EXERCISE AIM:
Reproduce the material that follows, please, but only from its first line to the line containing "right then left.", inclusive.

MATERIAL PROVIDED:
──────────
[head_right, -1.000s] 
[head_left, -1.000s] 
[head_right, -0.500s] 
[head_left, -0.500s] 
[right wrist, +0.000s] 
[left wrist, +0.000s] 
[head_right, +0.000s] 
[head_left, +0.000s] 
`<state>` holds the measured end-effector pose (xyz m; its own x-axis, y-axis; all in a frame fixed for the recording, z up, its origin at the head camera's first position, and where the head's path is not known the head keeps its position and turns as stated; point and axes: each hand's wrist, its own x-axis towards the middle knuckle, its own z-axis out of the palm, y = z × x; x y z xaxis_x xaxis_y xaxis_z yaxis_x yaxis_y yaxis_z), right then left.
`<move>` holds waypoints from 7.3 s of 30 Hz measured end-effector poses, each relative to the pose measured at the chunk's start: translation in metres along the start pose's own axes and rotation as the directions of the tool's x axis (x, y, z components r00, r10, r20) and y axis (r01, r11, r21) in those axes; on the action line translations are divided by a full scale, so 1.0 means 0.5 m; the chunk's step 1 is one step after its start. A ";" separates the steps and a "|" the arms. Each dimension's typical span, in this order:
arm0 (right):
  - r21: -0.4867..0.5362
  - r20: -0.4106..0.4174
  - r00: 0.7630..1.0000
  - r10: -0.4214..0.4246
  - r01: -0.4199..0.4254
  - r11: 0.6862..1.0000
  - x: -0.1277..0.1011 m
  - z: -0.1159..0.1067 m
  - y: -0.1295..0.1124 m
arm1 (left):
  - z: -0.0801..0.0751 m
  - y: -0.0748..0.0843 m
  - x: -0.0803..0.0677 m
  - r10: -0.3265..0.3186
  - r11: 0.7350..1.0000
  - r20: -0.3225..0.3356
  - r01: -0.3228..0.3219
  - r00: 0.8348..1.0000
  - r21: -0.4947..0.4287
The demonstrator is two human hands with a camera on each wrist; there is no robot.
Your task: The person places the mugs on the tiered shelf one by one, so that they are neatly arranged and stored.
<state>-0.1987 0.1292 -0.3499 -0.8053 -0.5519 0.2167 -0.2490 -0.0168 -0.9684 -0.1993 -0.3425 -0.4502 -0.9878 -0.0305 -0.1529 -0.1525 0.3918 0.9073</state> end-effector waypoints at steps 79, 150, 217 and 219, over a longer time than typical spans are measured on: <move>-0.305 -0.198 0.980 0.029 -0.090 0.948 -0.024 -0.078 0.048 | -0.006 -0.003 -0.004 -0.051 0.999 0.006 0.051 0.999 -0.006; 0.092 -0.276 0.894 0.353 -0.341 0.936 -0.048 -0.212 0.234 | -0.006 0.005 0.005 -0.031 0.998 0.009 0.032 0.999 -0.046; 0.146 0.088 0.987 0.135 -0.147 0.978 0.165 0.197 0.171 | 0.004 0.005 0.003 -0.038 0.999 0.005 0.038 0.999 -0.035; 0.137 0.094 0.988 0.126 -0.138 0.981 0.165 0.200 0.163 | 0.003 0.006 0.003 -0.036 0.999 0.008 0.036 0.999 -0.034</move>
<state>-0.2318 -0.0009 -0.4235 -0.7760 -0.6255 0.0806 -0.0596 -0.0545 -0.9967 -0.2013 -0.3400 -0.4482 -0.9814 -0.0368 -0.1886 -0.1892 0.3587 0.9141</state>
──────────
SOLUTION:
[head_right, -1.000s] 
[head_left, -1.000s] 
[head_right, -0.500s] 
[head_left, -0.500s] 
[right wrist, +0.000s] 
[left wrist, +0.000s] 
[head_right, +0.000s] 
[head_left, +0.000s] 
`<state>` holds the measured end-effector pose (xyz m; its own x-axis, y-axis; all in a frame fixed for the recording, z up, its origin at the head camera's first position, and where the head's path is not known the head keeps its position and turns as stated; point and axes: each hand's wrist, its own x-axis towards the middle knuckle, its own z-axis out of the palm, y = z × x; x y z xaxis_x xaxis_y xaxis_z yaxis_x yaxis_y yaxis_z), right then left.

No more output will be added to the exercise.